Are any industry giants really using it? Answer, YES.
Amazon and the Cord :
The Andon Cord has become a metaphor for some modern-day Web-Scale organizations as well. Jeff Bezos, the CEO of Amazon, described in a 2013 letter to the Amazon’s shareholders a practice he called the Customer Service Andon Cord. This was an established practice of metaphorically pulling an Andon Cord when they noticed a customer was overpaying or had overpaid for a service. Amazon would heuristically scan their systems looking for these kinds of potential customer service mismatches. These were considered defects at Amazon because they had a vision of being an organization that was always customer-centric. They would automatically refund a customer, without the customer even asking, if the service delivery was suboptimal. I have had this happen to me on a few occasions watching a movie on Amazon Prime, where the next day I received an email telling me they refunded my movie rental cost due to poor quality.
Netflix and The Chaos Cord :
Another example of an Andon Cord metaphor used in Web-Scale businesses is at Netflix. Netflix has an interesting way of exercising their Andon Cord, although they don’t actually call it an Andon Cord.
At Netflix, they actually inject this into their systems on purpose by intentionally trying to break systems in production. They have developed what is now famously called Chaos Monkey. Chaos Monkey is a process that randomly kills live running production servers. This behavior is known by everyone who works at Netflix. It’s part of their culture. There are no surprises about this practice. Developers plan their code and systems accordingly. As Told by Adrian Cockcroft, one of the primary architects behind Netflix’s IT infrastructure, that not knowing about the Chaos Monkey mode coming into a job interview at Netflix was pretty much an immediate no-hire decision.
Summary,
— NO permission needed to pull cord (open to everyone)
— DO NOT bury down an issue in useless paperwork and never-ending meetings (Act with priority)
— NO defect was too small
— Even if the cord was mistakenly pulled, the response should never be negative. (Build Trust)
— It’s not a tool that matter but culture and behavior behind the tool are important (Build Culture)
— Solving problem is NOT the goal, understanding how to solve the problem is a Goal.
Furthermore, the process of solving the issues can be controlled by a practice described by Dr.
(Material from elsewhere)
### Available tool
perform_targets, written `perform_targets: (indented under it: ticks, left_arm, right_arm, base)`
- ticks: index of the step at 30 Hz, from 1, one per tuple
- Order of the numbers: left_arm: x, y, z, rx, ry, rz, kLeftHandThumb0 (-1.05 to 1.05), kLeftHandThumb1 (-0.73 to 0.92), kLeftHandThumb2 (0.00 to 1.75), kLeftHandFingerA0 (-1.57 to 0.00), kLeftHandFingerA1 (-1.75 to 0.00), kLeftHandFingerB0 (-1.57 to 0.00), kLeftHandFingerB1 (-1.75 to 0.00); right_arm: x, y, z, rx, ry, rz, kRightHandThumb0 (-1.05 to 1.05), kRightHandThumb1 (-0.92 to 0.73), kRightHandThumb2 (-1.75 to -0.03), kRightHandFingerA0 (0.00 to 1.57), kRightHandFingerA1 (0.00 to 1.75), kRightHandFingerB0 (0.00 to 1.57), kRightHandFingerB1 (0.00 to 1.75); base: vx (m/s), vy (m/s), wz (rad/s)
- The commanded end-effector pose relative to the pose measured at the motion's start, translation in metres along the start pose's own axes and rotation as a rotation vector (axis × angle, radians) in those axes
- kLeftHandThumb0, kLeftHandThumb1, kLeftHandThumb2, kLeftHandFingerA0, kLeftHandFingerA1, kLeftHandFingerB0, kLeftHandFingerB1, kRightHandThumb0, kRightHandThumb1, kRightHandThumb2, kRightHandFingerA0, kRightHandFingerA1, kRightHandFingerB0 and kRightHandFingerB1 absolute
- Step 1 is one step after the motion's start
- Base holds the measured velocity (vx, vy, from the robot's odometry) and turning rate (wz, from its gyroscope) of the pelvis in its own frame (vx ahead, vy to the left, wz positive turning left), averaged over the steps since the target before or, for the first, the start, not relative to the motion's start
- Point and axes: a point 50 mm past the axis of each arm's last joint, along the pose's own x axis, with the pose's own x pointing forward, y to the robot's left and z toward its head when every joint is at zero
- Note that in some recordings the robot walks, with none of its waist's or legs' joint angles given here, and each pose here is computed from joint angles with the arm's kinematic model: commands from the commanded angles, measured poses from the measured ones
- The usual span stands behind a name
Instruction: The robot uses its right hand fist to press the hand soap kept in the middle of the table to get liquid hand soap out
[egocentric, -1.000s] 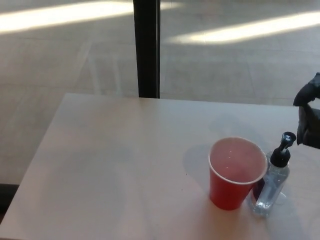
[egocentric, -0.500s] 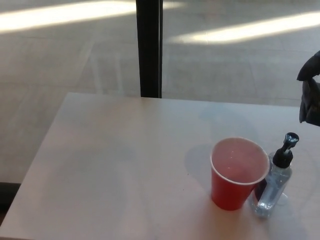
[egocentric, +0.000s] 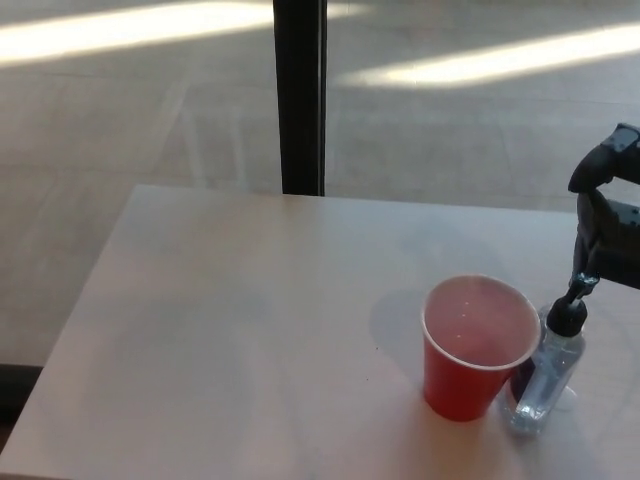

Edwards Deming called Plan Do Change Act (PDCA). PDCA loop. Plan (P) a countermeasure, implement the countermeasure (D), check or study the results (C), and act on the results either it’s fixed or start the next countermeasure (A).
Another point here is that implementing an Andon Cord in an organization is not something you do overnight. It takes a continuous improvement roadmap to get there and must have behavior reinforcement built into the process. It takes a fierce commitment and practice of improvement and an equally skilled leadership coaching approach. If you want to investigate the concept more deeply, recommend book — Mike Rother’s “Toyota Kata”.
Last but not least,
Do we need an actual physical device, maybe not. We can have mail or slack which virtually works as an “Andon Cord”. Personally, I would like to do a small DIY Project “Andon using Raspberry Pi 3”, which is basically building small and easy Andon cord using Raspberry Pi 3, so that the team can access it through the web and signal the problems. I will work on this and I will share implementation details in another blog.